WORK REQUIRED →
Give back the entire listing verbatim.

DATA SEGMENT →
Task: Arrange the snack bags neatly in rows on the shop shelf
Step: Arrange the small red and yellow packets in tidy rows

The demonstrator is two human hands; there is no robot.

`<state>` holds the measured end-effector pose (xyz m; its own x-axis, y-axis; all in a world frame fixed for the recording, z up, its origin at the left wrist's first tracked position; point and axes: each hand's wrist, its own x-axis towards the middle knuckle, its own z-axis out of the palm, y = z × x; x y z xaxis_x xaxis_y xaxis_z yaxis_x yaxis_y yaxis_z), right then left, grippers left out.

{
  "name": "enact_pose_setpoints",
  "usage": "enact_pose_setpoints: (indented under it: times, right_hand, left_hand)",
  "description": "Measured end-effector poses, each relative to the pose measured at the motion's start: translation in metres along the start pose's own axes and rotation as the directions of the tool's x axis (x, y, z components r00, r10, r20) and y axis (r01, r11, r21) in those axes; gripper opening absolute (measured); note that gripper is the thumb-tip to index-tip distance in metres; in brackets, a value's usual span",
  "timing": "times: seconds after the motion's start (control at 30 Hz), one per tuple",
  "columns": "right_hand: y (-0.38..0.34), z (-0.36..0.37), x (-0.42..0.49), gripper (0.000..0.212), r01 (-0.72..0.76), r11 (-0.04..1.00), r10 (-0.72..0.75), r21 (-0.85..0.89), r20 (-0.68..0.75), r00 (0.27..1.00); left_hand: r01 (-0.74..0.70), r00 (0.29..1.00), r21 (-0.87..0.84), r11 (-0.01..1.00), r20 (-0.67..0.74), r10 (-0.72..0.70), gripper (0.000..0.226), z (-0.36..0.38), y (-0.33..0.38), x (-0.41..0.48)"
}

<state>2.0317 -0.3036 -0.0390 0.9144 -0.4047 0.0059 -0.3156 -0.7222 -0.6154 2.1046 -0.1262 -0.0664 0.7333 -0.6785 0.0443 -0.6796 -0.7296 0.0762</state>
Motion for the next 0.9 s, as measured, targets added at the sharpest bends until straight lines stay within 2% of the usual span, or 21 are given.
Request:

TASK ANSWER →
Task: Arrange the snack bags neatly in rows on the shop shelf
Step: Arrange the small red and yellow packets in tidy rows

The demonstrator is two human hands; there is no robot.

`<state>` holds the measured end-effector pose (xyz m; its own x-axis, y-axis; all in a world frame fixed for the recording, z up, its origin at the left wrist's first tracked position; point and axes: each hand's wrist, its own x-axis towards the middle knuckle, its own z-axis out of the palm, y = z × x; x y z xaxis_x xaxis_y xaxis_z yaxis_x yaxis_y yaxis_z), right then left, grippers left out.

{
  "name": "enact_pose_setpoints",
  "usage": "enact_pose_setpoints: (indented under it: times, right_hand, left_hand)",
  "description": "Measured end-effector poses, each relative to the pose measured at the motion's start: translation in metres along the start pose's own axes and rotation as the directions of the tool's x axis (x, y, z components r00, r10, r20) and y axis (r01, r11, r21) in those axes; gripper opening absolute (measured); note that gripper is the thumb-tip to index-tip distance in metres; in brackets, a value's usual span",
  "timing": "times: seconds after the motion's start (control at 30 Hz), one per tuple",
  "columns": "right_hand: y (-0.38..0.34), z (-0.36..0.37), x (-0.42..0.49), gripper (0.000..0.212), r01 (-0.72..0.76), r11 (-0.04..1.00), r10 (-0.72..0.75), r21 (-0.85..0.89), r20 (-0.68..0.75), r00 (0.27..1.00); left_hand: r01 (-0.74..0.70), r00 (0.29..1.00), r21 (-0.87..0.84), r11 (-0.01..1.00), r20 (-0.67..0.74), r10 (-0.72..0.70), gripper (0.000..0.226), z (-0.36..0.38), y (-0.33..0.38), x (-0.41..0.48)"
}

<state>2.0317 -0.3036 -0.0390 0.9144 -0.4047 0.0059 -0.3156 -0.7222 -0.6154 2.1046 -0.1262 -0.0664 0.7333 -0.6785 0.0443 -0.6796 -0.7296 0.0762</state>
Motion for the next 0.9 s, as measured, targets added at the sharpest bends until straight lines stay within 2% of the usual span, or 21 are given.
Request:

This is the complete output.